Князь позвонил, и с помощью явившегося камердинера начал переодеваться, не переставая задавать вопросы усевшемуся в покойном кресле приезжему другу.

– И большое тебе досталось наследство? – спросил он.

– Как тебе сказать? Приехать стоило! Два дома в городе, именье небольшое в пяти верстах от Тамбова, душ около трехсот. Дом, конечно, с полной обстановкой, усадьба тоже – полная чаша. Да и деньгами тысяч около шестидесяти.

– Это ты верно сказал, что стоило приезжать. И неужели ничего не растащили?

– Вообрази, ни одной нитки. Там такие сторожа сторожат, каких я в первый раз в жизни вижу. Это старик со старухой, обоим в сложности лет более двухсот, но здоровы и бодры и так держат всю деревню, что те в струнку ходят. Они-то мне все с рук на руки и передали. «Ни синь-пороха, батюшка барин, ваше сиятельство, не пропало после покойной вашей тетушки», – говорят. И я им верю.

Туалет князя был кончен, и вошедший лакей доложил, что подано ужинать. Друзья отправились в столовую.

Беседа снова полилась.

– Скажи мне, кстати, Сергей, что у тебя здесь на днях произошло? – спросил граф Свиридов. – На последнем привале мой кучер и лакей выслушали от содержателя постоялого двора целую историю о какой-то чертовщине, которая произошла здесь у тебя; говорят, будто ты раскрыл какую-то старую беседку и нашел там два скелета.

– Это – правда, – ответил князь Луговой и подробно рассказал графу легенду, окружавшую заветный павильон в парке и оправдавшуюся в первой своей половине страшной находкой, о ходе работ, произведенных для того, чтобы открыть его, о похоронах найденных человеческих останков – словом, обо всем, происшедшем два дня тому назад. Свою речь он заключил словами: – Завтра я покажу тебе этот павильон.

– Завтра? Почему же не сегодня?

– Сегодня? – дрогнувшим голосом спросил князь и невольно посмотрел в окно, выходящее в парк.

На землю уже спустилась темная летняя ночь. В тенистых аллеях парка мрак был еще гуще.

Граф Петр Игнатьевич заметил смущение приятеля и, поймав этот взгляд, насмешливо произнес:

– Ты что это, брат, в деревне-то стал трусить не только живых, но даже мертвых?

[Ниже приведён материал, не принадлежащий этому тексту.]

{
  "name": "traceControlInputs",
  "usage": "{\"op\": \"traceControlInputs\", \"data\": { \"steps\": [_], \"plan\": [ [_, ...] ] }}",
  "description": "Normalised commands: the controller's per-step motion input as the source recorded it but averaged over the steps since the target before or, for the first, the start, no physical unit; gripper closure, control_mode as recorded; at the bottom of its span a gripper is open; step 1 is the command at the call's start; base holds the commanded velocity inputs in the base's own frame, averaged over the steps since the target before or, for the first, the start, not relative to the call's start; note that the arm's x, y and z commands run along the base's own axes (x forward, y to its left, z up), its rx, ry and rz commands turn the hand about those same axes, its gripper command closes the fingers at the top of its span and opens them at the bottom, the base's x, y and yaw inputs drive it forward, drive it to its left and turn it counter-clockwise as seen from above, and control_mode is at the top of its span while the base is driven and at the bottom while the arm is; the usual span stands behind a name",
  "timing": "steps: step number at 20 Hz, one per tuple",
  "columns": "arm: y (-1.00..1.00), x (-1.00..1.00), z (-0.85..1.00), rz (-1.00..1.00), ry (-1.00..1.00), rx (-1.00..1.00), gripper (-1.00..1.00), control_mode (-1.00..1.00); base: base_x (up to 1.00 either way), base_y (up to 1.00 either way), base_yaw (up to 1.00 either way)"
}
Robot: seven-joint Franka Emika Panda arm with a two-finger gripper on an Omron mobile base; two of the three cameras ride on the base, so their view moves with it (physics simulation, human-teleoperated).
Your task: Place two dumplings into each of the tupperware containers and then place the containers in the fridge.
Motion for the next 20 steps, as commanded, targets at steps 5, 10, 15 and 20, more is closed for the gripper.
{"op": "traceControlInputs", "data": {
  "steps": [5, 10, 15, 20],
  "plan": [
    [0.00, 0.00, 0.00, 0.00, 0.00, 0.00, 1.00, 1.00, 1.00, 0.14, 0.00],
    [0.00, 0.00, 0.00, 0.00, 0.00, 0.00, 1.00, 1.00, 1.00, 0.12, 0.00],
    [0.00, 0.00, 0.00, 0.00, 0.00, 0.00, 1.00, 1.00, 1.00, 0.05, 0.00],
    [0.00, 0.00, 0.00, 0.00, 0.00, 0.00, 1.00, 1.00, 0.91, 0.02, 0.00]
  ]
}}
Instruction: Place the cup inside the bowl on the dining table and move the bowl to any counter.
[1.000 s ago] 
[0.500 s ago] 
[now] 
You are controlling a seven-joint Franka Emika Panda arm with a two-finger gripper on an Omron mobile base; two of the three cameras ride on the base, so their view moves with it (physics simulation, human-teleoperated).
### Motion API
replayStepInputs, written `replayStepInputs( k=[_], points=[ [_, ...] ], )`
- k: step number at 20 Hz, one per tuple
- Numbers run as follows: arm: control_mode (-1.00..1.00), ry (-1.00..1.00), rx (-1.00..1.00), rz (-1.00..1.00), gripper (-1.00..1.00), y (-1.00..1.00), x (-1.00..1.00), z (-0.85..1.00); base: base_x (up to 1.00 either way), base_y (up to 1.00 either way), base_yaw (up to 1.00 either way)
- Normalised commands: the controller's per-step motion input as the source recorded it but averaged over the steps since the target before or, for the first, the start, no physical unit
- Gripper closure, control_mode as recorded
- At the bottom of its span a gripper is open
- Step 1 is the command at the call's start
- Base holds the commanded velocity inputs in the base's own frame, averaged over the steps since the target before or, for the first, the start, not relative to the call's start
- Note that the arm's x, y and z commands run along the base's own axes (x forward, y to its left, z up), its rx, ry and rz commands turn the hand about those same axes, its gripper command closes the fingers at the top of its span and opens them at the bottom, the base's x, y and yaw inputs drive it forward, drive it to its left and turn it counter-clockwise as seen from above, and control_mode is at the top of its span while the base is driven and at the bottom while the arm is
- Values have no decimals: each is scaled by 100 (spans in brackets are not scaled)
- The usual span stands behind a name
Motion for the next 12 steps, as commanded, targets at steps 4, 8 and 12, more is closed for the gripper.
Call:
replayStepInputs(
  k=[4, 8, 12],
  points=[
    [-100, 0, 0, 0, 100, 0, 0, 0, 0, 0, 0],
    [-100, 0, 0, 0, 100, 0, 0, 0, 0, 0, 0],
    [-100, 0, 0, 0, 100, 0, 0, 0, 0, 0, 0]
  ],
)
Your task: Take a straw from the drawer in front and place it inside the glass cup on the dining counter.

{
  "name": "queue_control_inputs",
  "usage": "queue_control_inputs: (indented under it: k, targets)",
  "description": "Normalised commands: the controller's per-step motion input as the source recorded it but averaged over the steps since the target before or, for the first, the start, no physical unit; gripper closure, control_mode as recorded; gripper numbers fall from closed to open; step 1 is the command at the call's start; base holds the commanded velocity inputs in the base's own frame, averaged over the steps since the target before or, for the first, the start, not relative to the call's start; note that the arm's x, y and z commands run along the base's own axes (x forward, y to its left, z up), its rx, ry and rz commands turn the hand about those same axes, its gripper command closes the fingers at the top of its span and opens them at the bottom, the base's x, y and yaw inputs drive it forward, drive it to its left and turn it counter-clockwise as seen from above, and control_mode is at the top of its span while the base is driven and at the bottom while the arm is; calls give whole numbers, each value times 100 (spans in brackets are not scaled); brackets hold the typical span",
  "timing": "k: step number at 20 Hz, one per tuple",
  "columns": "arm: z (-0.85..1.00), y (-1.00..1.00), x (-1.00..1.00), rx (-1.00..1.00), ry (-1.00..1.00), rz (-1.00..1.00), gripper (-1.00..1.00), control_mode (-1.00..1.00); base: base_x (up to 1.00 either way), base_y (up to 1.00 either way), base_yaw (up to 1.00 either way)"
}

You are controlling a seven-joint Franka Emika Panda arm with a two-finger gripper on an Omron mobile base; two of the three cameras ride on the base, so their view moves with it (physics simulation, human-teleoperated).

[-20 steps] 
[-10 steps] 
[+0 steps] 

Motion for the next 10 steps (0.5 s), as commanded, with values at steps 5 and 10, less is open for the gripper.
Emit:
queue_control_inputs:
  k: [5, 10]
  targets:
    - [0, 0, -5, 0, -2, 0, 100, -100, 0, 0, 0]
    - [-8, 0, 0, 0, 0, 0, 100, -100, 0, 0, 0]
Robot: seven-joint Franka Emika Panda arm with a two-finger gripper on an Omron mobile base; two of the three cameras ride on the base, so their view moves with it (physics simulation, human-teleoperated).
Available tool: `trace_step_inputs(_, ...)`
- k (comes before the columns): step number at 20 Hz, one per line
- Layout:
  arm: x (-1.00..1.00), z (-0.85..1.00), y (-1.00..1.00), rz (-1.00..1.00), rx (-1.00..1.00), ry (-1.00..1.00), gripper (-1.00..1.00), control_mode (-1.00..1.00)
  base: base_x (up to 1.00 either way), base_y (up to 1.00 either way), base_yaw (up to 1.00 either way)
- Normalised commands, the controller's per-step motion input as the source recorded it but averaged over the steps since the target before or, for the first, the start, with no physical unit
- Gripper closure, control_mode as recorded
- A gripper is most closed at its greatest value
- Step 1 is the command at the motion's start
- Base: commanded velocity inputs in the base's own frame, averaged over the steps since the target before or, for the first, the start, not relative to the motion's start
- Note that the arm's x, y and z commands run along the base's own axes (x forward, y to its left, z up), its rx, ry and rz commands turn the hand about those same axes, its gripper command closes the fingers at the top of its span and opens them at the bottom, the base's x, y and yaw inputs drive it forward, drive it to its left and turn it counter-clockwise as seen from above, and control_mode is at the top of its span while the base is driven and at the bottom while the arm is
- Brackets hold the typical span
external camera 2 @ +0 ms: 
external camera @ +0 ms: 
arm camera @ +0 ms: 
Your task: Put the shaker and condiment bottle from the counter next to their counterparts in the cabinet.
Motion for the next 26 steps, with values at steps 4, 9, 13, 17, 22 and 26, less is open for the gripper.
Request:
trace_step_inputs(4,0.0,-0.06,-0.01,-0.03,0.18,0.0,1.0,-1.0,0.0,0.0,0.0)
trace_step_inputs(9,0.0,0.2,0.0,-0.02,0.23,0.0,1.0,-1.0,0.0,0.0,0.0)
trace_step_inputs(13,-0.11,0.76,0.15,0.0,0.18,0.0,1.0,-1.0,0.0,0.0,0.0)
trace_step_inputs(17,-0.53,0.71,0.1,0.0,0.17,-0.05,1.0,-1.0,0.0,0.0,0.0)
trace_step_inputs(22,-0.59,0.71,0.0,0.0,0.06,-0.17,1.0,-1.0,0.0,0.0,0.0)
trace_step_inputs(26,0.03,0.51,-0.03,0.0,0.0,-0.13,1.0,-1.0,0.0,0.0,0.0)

– Какие пустяки! – вспыхнул князь. – Пойдем после ужина.

Его более всего взбесило то, что приятель угадал причину, по которой он хотел показать павильон не сейчас, а завтра.

– Если очень страшно, то уж пойдем лучше спать, – все еще насмешливым тоном заметил граф Свиридов.

– Ты, брат, не валишь ли с больной головы на здоровую? Кажется, сам труса празднуешь? – отпарировал князь Луговой.

– Ну, это, брат, стара штука. Способ простой, когда совестно сознаться. Нет, съедим последнее блюдо и пойдем. А вот тебе наливка для храбрости.

– Не забудь и себя.

Друзья с наслаждением выпили душистую влагу из сока черешен, а затем, встав из-за стола, вышли на террасу.

Парк был действительно окутан мраком, но в цветнике было сравнительно светлее, так как на него падал слабый, матовый свет последней четверти лунного диска.

Князь Луговой, взяв под руку графа, спустился с террасы в цветник и направился по той аллее, которая вела к заветному павильону. Несмотря на то что место, где стоял он, было вычищено, все же деревья здесь были гуще, нежели в остальном парке, а потому вечером это место казалось мрачнее. К тому же в это время, как нарочно, и луна скрылась за облаками. Это наводило какую-то жуть.

Друзья были нервно настроены. Оба готовы были бы с удовольствием вернуться в уютную столовую или в не менее уютный кабинет, но обоих удерживал стыд сознаться друг пред другом в этом чувстве, которое они оба называли трусостью.

Они подошли уже к выходу на полянку, как вдруг матовые лучи луны пробрались на последнюю и осветили открытую дверь павильона.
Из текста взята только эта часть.